Return on Investment Calculator for Partnerships to Address the Social Determinants of Health

This calculator, by the Commonwealth Foundation, is designed to help community-based organizations and their health system partners plan sustainable financial arrangements to fund the delivery of social services to high-need, high-cost patients. Local wellness funds may find this a useful tool to explore as they begin to explore how to assess return on investment in their local context.

Establishing a Local Wellness Fund: Early Lessons from the California Accountable Communities for Health Initiative

This brief, by the California Accountable Communities for Health Initiative, documents early insights on critical dimensions of wellness fund development, including governance, funding sources, and administrative models and key capacities. CACHI sees wellness funds as a way to unlock new partnerships and strategies for sustainably addressing complex health and health equity priorities.
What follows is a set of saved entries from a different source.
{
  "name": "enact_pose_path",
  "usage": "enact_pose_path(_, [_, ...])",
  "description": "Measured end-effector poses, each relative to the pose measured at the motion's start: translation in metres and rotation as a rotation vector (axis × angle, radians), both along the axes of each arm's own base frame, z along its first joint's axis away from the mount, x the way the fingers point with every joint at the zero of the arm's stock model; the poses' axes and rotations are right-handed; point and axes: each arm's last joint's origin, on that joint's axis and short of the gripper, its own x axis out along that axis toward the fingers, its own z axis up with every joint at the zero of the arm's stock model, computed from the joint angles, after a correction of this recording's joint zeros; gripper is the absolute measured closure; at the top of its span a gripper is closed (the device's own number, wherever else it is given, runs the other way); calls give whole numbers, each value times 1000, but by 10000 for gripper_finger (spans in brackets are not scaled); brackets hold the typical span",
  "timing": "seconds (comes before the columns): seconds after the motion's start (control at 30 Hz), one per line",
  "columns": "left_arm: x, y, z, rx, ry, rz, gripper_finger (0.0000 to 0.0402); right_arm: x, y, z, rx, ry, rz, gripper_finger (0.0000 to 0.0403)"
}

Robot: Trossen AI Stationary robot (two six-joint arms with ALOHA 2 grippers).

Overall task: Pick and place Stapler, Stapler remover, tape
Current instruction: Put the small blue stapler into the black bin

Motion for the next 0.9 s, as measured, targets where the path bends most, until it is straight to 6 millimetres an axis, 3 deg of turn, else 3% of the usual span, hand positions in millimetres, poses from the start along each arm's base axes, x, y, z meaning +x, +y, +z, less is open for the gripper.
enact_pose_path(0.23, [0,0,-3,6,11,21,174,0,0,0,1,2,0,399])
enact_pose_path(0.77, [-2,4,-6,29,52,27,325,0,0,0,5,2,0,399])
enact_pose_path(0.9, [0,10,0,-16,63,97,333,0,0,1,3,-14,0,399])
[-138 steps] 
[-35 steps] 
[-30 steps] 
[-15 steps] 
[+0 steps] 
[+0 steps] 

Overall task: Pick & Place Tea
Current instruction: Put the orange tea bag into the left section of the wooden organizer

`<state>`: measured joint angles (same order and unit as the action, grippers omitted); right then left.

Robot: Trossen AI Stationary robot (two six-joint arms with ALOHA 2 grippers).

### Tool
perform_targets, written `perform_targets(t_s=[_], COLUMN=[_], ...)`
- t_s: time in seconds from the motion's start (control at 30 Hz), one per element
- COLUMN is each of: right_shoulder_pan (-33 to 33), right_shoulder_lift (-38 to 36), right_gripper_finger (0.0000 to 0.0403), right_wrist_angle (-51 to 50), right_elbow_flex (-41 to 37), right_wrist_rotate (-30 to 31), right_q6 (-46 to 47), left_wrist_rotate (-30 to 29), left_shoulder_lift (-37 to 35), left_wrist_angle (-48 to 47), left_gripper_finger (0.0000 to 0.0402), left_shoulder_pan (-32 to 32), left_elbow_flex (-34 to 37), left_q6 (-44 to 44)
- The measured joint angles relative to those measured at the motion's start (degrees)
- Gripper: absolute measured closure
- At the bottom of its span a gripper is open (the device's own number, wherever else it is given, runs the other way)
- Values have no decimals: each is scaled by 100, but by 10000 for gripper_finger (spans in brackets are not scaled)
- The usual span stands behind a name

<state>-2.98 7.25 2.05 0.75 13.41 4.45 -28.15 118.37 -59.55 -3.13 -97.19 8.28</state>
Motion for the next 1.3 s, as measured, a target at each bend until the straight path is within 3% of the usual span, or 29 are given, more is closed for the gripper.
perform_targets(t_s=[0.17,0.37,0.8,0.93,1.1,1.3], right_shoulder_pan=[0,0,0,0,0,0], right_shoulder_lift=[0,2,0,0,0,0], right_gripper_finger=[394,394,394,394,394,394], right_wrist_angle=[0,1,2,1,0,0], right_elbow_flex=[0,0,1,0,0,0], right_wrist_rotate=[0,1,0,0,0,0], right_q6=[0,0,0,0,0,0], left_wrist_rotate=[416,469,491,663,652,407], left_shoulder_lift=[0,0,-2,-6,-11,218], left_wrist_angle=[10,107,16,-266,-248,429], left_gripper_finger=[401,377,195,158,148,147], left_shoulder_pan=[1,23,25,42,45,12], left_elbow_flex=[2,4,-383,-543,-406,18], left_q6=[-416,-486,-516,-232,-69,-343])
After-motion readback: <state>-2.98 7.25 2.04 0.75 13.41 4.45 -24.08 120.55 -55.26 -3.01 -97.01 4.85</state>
These insights may help local wellness funds address sustainability in their own local context.

Partnership Assessment Tool for Health: Advancing Health Equity

Nonprofit Finance Fund developed an addendum to their Partnership Assessment Tool for Health that focuses on partnerships’ ability to advance health equity. This new section identifies benchmarks characteristic of partnerships working effectively to advance health equity, as well as guiding questions for partnerships to consider in assessing their development in this area. Local wellness funds may find the questions useful to open dialogue within and between partnering organizations around strengths and gaps of the partnership in removing obstacles to health and ensuring opportunities for all.